L'hydravion SE-200, aujourd'hui abandonné. |
L'HYDRAVION DE CHARGE
Ce n'est pas simple hasard si tant de place est accordée, dans ce numéro, au grand hydravion français Latécoère 631. Nous sommes au nombre de ceux qui ont toujours défendu cet appareil, tant pour la réussite technique qu'il représente que pour les immenses possibilités que permet sa formule. Aujourd'hui, les troubles d'une jeunesse différée ont été surmontés et il est remarquable de constater que, malgré la date ancienne de sa conception, le Laté présente toujours un intérêt de premier plan. Il est simplement navrant qu'une mode technique passagère ait écarté la France, pendant si longtemps, du bénéfice des travaux importants qu'elle avait effectués dans le domaine des hydravions de gros tonnage.
L'autre semaine, M. Souville, gérant de la compagnie Hydro-France, nous avait convié, avec quelques confrères, à l'une des conférences de presse les plus intéressantes auxquelles il nous ait été donné d'assister, depuis longtemps. Il nous expliqua avec clarté comment on avait découvert la maladie du Laté et comment on y avait remédié, ceci fait l'objet d'un important exposé de notre rédacteur technique. Il développa aussi quelques idées fort séduisantes sur la remise en service possible des sept hydravions de ce type, le genre d'utilisation commerciale auquel ils se prêtent le mieux et sur l'avenir de l'hydravion de gros tonnage, en général.

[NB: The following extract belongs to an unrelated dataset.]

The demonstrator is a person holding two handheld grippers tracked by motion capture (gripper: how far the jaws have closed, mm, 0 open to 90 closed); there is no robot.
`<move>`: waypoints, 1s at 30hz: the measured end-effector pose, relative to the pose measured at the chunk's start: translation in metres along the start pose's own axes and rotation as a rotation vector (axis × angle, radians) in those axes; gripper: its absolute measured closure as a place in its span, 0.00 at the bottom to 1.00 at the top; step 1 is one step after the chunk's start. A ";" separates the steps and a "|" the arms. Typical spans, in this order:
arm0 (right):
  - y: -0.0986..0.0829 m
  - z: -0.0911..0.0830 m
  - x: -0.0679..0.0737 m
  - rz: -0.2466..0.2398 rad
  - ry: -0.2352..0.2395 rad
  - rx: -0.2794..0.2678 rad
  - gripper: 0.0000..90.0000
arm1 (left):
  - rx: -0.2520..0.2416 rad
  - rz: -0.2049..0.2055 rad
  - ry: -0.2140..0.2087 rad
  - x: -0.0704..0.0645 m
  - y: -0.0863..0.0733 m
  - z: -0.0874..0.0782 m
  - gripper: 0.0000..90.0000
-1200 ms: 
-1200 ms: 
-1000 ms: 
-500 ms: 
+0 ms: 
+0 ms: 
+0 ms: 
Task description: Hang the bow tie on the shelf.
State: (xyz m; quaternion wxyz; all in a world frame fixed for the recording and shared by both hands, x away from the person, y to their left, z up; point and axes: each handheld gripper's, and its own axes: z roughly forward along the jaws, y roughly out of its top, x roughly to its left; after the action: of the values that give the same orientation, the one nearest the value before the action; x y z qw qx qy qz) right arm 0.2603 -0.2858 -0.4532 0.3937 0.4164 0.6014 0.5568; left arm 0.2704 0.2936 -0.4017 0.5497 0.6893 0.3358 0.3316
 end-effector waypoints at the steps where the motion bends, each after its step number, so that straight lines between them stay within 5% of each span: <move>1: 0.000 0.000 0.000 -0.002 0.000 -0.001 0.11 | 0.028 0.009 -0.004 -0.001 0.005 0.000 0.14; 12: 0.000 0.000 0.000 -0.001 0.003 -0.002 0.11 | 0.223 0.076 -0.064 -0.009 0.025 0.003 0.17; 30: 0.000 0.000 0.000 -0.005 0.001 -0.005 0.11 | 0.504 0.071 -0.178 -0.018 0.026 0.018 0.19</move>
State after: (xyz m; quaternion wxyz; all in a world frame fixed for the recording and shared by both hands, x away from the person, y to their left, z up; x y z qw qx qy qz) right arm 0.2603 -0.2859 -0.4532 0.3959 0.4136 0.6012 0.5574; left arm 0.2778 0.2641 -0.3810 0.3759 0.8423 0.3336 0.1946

Tout d'abord, il convient de rendre hommage à M. Pierre Montel, qui a su prendre la responsabilité de la remise en état d'un Laté-631, de façon à établir, par des essais définitifs, les qualités et les défauts de cette machine. Aujourd'hui, ces essais ont été accomplis, un long voyage a été mené à bien et l'on se montre officiellement satisfait du comportement de l'appareil modifié. Voici donc revalorisé un hydravion dont la construction avait coûté des sommes importantes et qui hier encore, était réduit à l'état de ferraille sans grand prix par l'abandon dans lequel on le laissait.

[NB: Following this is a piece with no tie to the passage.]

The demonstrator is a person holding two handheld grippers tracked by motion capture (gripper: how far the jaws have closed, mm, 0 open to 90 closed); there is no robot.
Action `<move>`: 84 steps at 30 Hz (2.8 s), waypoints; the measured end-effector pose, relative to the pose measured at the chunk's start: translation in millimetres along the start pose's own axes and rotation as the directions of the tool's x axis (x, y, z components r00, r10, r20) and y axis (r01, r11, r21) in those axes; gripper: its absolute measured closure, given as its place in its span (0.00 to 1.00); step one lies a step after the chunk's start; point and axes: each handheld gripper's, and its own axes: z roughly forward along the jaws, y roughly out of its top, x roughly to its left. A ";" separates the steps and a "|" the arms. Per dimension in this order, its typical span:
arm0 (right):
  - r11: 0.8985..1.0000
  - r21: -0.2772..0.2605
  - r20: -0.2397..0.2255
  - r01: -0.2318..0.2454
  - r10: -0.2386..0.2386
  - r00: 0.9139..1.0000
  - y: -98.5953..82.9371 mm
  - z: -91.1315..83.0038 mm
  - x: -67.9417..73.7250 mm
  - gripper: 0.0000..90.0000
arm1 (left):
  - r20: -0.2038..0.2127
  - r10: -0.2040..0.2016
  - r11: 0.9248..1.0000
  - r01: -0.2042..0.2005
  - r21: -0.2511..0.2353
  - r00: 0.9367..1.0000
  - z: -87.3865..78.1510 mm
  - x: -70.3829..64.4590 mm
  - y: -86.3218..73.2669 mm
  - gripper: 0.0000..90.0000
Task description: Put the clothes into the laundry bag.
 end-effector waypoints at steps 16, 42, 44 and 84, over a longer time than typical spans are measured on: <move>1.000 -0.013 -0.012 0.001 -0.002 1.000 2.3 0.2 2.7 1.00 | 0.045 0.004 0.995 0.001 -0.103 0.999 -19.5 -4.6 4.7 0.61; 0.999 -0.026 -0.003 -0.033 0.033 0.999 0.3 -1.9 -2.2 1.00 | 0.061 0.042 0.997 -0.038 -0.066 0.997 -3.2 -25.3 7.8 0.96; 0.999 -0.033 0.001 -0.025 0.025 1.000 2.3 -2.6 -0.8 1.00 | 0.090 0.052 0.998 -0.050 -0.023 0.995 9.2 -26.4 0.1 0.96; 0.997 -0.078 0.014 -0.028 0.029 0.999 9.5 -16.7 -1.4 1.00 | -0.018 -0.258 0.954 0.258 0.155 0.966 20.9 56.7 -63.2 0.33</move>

Les transformations envisagées et qui, outre les modifications d'ailerons et des groupes motopropulseurs, portent sur l'établissement de portes cargo, atteignent un prix d'environ 60 millions par appareil. Or, le prix actuel d'un DC-4 est de 80 millions et le Laté présente un volume de travail trois fois supérieur à celui du quadrimoteur terrestre. On voit donc que l'opération est largement rentable et il faut souhaiter, en conséquence, que les six appareils restants soient, eux aussi, rapidement remis en état.

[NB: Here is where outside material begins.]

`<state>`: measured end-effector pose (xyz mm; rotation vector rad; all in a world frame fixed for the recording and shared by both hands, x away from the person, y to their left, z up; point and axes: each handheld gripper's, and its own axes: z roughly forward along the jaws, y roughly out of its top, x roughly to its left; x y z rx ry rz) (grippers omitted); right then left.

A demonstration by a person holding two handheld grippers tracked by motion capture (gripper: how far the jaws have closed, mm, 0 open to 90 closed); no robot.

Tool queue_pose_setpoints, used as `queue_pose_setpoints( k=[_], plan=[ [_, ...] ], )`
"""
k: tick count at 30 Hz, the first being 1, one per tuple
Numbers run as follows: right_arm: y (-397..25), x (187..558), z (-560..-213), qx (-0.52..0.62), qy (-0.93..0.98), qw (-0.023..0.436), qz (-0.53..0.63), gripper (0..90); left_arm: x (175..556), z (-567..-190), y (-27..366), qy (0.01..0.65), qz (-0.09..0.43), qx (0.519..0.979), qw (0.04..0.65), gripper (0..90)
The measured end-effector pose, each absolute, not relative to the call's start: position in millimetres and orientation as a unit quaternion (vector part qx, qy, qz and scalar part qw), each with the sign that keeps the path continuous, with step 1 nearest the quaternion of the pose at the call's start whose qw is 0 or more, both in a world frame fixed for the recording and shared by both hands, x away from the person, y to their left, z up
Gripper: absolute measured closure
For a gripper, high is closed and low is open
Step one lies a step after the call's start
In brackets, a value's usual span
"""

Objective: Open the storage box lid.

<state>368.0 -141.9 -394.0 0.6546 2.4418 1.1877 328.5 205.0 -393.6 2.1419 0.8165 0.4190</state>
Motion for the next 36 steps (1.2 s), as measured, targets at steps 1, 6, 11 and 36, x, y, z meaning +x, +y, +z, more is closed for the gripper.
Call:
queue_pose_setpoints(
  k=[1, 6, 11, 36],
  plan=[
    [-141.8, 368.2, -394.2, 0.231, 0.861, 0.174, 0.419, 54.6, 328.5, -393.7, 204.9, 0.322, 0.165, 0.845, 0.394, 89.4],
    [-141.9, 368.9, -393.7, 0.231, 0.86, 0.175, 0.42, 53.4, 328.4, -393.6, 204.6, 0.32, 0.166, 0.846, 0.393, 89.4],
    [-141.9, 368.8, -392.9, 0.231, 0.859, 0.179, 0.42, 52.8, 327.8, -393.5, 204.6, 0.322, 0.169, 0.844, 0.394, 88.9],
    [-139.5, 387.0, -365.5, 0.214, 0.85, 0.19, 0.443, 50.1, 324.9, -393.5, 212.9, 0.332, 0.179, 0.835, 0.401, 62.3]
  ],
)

Le seul inconvénient que l'on pourrait trouver à la mise en service d'une pareille flotte serait la perturbation possible qu'elle pourrait apporter dans l'ordre si difficilement établi dans l'exploitation des compagnies privées. Or, il ne semble pas que ce danger doive exister, car l'exploitation du Laté se place sur un tout autre plan et le fret qu'il est susceptible de transporter vient se placer en dehors des courants déjà établis.
D'autre part, il est d'autres transports qu'on peut envisager avec un tel appareil, comme le rapatriement généralisé des fonctionnaires coloniaux, ce qui accélérerait le rythme des congés de ceux-ci et les rendrait indisponibles moins longtemps dans ces périodes; ce qui donnerait un nouvel essor économique aux territoires d'outre-mer et modifierait sensiblement leur forme de vie. Les Laté ainsi utilisés, ne seraient donc pas affectés à une ligne, mais, tels les navires marchands, pourraient aller de port en port, là où leur service l'exigerait.
On peut aussi envisager l'emploi des hydravions de gros tonnage pour le transport des troupes, avec leurs encadrements et leurs équipements, qui exige actuellement de longues immobilisations des unités. On sait que les Anglais envisagent l'utilisation de leurs grands hydravions Princess à cette mission et que les Américains ont déjà adopté cette solution avec leurs Mars. Les Latécoère, ou tels autres appareils de même tonnage, comme le SE-200, combleraient une grave lacune du transport militaire français et l'on peut se demander si la flotte actuelle serait même suffisante. On peut aussi envisager l'exécution d'une telle mission par des compagnies civiles travaillant sous contrat avec les forces armées, comme cela se pratique en Angleterre.
Enfin, la remise en service de ces appareils doit nous être très précieuse, au moment où, dans le monde entier, on se tourne à nouveau vers l'hydravion, de gros tonnage, qui sera probablement le véhicule idéal de la puissance nucléaire. L'expérience que nous pouvons gagner là ne doit être négligée à aucun prix et outre les Latécoère, il faut faire voler à nouveau le SE-200 et aussi la maquette volante SE-1210, cependant que les études abandonnées doivent être reprises.
Le retour en faveur de l'hydravion peut être une carte importante pour la France.